GIVEN INFORMATION START

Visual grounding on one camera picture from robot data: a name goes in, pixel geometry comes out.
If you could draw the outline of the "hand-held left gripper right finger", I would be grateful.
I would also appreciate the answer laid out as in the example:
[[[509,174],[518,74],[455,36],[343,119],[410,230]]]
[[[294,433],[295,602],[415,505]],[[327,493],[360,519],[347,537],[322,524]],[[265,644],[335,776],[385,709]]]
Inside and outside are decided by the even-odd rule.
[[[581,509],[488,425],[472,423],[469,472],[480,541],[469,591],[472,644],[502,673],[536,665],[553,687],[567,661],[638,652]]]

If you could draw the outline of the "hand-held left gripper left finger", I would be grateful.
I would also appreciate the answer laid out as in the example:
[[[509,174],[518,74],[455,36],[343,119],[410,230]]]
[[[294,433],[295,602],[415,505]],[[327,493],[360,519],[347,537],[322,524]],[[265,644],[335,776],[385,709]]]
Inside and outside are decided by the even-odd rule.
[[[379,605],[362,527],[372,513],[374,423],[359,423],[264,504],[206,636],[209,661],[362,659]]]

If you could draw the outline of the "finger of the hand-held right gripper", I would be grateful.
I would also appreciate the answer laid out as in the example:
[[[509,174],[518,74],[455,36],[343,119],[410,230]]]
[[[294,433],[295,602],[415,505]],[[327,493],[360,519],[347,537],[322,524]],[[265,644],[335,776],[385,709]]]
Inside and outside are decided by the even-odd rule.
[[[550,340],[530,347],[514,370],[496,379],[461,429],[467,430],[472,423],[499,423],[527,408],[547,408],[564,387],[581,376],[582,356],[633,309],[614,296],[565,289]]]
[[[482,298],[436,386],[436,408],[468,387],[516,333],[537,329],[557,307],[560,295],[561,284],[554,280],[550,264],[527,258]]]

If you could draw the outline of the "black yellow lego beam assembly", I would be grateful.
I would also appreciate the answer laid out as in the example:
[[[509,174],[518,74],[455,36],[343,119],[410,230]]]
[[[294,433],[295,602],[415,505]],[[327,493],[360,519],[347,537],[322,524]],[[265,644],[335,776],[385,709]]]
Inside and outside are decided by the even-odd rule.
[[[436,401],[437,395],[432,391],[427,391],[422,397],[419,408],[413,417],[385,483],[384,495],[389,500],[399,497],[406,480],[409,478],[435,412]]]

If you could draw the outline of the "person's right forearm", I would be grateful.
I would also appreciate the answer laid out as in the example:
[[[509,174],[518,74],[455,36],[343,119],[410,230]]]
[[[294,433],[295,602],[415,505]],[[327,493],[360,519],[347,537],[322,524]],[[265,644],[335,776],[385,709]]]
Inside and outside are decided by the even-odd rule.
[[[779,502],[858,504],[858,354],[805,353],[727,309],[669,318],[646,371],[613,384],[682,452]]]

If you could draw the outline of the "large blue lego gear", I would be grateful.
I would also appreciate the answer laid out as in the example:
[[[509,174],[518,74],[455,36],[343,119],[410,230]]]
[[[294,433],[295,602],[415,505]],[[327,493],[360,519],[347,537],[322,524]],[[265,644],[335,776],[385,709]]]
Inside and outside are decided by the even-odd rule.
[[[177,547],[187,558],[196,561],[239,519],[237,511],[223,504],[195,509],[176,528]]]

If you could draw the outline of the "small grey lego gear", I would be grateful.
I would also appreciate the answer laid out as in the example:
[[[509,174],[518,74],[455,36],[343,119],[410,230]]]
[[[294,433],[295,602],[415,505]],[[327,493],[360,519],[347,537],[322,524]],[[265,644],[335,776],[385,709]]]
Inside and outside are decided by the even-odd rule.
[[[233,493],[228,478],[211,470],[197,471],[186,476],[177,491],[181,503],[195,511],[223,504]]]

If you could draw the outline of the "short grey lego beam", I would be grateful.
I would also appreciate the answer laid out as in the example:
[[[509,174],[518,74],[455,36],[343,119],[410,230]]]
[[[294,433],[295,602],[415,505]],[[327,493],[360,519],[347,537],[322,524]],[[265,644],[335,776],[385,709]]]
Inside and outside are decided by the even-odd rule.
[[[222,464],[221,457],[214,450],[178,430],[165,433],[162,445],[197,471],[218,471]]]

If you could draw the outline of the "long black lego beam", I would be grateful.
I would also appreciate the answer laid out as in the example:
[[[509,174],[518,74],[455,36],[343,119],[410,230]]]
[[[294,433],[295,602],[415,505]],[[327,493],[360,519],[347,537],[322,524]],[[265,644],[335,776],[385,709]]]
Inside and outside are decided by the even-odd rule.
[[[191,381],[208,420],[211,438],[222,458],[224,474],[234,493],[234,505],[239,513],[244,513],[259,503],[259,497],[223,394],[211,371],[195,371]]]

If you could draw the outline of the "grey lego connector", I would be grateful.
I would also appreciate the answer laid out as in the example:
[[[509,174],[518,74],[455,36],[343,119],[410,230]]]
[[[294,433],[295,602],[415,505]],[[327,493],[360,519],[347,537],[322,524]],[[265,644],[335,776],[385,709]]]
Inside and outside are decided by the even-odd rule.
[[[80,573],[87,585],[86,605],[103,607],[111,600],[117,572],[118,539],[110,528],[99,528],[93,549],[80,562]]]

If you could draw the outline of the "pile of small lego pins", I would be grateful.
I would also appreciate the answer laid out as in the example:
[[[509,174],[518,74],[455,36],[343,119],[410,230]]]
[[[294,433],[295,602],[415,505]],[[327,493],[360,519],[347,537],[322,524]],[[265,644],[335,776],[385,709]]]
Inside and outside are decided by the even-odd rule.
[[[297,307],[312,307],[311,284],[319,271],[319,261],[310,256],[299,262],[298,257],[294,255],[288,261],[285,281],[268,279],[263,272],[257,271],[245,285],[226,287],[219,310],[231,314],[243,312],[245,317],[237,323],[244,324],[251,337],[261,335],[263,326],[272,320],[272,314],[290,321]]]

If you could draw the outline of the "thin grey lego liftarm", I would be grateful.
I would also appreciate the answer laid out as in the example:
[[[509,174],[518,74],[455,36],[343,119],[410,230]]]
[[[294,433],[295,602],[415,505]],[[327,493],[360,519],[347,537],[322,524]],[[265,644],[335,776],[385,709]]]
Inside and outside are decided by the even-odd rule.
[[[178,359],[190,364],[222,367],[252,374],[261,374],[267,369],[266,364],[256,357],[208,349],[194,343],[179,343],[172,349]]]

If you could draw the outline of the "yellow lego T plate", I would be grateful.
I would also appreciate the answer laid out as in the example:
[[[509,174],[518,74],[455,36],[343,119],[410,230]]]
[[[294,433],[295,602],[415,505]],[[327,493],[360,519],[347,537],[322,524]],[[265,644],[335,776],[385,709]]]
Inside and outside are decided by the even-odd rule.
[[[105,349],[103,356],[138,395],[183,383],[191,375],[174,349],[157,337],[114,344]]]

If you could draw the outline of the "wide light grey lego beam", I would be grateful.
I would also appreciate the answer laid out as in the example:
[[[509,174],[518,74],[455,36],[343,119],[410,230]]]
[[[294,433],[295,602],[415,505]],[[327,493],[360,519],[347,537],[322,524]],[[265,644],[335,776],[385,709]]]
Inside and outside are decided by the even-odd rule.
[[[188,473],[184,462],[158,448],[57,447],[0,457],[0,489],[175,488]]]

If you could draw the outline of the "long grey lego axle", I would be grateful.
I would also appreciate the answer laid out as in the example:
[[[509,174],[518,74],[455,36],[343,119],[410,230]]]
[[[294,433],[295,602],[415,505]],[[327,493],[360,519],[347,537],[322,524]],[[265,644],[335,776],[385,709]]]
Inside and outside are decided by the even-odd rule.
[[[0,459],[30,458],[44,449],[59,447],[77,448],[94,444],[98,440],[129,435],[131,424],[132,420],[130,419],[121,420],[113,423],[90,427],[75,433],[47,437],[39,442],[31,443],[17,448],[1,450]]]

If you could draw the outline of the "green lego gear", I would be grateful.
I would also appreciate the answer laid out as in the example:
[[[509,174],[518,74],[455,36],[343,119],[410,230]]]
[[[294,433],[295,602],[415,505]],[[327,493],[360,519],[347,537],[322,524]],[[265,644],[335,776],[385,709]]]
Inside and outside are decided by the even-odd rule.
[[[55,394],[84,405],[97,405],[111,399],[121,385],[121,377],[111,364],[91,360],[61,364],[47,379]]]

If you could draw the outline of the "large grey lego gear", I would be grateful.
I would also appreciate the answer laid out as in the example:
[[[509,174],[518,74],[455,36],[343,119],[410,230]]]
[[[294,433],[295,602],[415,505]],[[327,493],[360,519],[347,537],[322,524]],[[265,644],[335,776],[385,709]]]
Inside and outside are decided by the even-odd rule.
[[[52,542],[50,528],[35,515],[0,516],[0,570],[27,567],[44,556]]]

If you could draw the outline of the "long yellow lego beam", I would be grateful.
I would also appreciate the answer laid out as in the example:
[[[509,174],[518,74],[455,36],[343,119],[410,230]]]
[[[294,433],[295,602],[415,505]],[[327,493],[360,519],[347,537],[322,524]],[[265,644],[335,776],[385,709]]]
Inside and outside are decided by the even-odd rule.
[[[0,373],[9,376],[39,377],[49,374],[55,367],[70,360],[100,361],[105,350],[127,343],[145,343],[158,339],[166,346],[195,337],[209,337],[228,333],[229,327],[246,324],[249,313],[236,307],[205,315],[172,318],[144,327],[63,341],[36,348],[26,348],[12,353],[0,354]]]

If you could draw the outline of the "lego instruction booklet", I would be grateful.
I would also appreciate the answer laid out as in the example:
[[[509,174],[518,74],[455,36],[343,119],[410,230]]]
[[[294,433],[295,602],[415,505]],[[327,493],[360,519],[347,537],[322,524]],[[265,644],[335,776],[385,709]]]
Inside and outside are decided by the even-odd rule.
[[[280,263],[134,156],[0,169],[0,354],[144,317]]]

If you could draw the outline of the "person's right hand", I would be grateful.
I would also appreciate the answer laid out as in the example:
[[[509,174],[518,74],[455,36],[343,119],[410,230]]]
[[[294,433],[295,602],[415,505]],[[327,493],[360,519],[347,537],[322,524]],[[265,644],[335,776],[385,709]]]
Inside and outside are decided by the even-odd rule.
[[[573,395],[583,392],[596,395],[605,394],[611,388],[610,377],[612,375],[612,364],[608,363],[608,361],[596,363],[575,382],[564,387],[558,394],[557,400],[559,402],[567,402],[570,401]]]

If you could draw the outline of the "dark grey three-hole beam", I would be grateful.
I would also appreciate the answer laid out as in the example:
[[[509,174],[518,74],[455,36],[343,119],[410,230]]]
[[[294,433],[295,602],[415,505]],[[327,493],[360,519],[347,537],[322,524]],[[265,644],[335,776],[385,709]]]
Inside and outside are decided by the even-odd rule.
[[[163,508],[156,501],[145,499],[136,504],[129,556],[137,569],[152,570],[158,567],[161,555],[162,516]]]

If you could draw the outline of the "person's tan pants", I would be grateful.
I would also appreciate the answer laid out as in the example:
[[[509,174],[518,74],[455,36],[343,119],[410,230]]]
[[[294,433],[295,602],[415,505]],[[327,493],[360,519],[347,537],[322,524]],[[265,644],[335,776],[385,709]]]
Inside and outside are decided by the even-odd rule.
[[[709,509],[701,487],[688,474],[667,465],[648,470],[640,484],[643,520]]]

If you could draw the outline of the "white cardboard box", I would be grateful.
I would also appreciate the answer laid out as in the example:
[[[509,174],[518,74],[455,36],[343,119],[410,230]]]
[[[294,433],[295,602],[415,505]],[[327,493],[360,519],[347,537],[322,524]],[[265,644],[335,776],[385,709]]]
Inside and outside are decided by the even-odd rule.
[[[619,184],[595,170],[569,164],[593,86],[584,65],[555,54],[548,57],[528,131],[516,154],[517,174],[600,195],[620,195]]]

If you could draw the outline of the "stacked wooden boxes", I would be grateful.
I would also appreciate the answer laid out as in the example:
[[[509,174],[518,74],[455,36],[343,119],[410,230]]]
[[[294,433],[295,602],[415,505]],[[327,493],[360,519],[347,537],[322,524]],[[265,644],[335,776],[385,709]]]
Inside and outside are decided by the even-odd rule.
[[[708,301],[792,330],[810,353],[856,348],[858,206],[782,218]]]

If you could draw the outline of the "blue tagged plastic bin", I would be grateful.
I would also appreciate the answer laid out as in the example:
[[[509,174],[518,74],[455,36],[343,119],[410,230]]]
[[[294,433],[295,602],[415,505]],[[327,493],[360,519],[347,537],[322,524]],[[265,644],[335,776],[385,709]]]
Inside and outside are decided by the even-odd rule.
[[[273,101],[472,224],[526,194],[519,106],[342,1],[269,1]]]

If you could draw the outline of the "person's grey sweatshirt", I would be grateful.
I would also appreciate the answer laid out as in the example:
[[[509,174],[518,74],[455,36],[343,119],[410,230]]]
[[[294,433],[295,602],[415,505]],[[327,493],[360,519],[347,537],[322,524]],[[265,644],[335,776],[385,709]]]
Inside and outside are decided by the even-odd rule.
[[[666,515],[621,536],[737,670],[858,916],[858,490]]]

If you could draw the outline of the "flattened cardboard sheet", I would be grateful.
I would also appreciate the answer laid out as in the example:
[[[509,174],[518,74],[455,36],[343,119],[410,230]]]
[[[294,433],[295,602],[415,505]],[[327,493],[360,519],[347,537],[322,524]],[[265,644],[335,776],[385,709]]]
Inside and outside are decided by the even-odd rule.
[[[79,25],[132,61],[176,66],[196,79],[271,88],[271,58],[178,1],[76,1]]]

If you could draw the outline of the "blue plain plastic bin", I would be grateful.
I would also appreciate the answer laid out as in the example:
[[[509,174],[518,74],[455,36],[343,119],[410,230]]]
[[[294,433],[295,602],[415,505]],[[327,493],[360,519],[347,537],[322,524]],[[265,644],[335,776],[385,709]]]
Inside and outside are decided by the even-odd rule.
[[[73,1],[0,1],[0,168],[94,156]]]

GIVEN INFORMATION END

ABOUT THIS EXERCISE
Return, from the entries, each line that holds "grey".

ANSWER TO THIS PROBLEM
If you could draw the outline of the "small grey lego gear", I would be grateful.
If you could draw the outline of the "short grey lego beam", I would be grateful.
If you could draw the outline of the "grey lego connector", I would be grateful.
If you could draw the outline of the "thin grey lego liftarm", I would be grateful.
If you could draw the outline of the "wide light grey lego beam", I would be grateful.
If you could draw the outline of the "long grey lego axle", I would be grateful.
If you could draw the outline of the "large grey lego gear", I would be grateful.
If you could draw the outline of the "dark grey three-hole beam", I would be grateful.
If you could draw the outline of the "person's grey sweatshirt", I would be grateful.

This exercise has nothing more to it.